*Work order*: Each line of the material that mentions the word "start" is to be copied.

*Given material*:
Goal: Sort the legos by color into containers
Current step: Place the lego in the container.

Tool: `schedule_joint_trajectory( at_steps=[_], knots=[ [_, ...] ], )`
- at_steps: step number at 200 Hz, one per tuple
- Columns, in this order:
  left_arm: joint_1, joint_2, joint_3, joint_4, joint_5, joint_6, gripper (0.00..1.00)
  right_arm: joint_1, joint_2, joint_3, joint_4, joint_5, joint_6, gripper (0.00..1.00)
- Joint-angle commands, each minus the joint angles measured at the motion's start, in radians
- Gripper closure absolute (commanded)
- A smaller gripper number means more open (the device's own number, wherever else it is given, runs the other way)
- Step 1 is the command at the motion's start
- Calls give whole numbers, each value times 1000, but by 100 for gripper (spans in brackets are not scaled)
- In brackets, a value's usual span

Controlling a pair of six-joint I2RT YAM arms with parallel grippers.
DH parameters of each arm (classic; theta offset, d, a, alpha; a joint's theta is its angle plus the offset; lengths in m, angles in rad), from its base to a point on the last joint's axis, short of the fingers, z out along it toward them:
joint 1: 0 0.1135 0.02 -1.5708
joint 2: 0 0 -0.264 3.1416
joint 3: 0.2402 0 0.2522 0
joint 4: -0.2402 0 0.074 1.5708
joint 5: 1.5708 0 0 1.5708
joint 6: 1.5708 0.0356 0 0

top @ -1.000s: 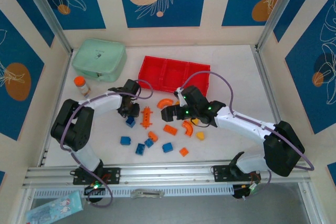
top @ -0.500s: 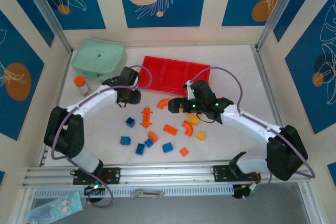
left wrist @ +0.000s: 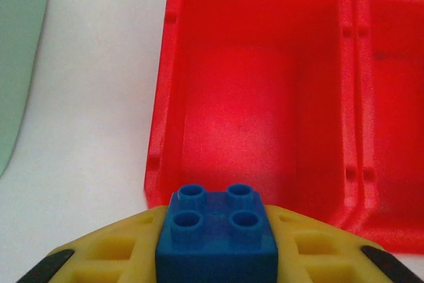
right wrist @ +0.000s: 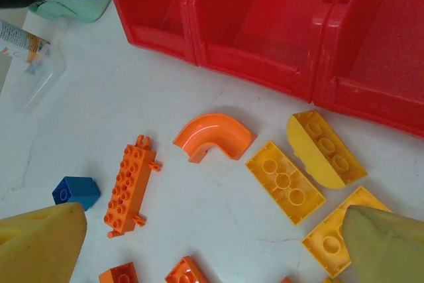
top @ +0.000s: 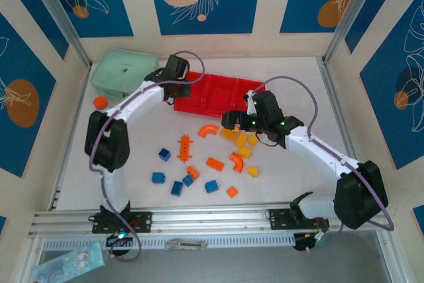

*Solution below*:
- Joint-angle commands, each minus the joint angles measured at the motion's start, in radians
- Step 1 is the command at the motion's start

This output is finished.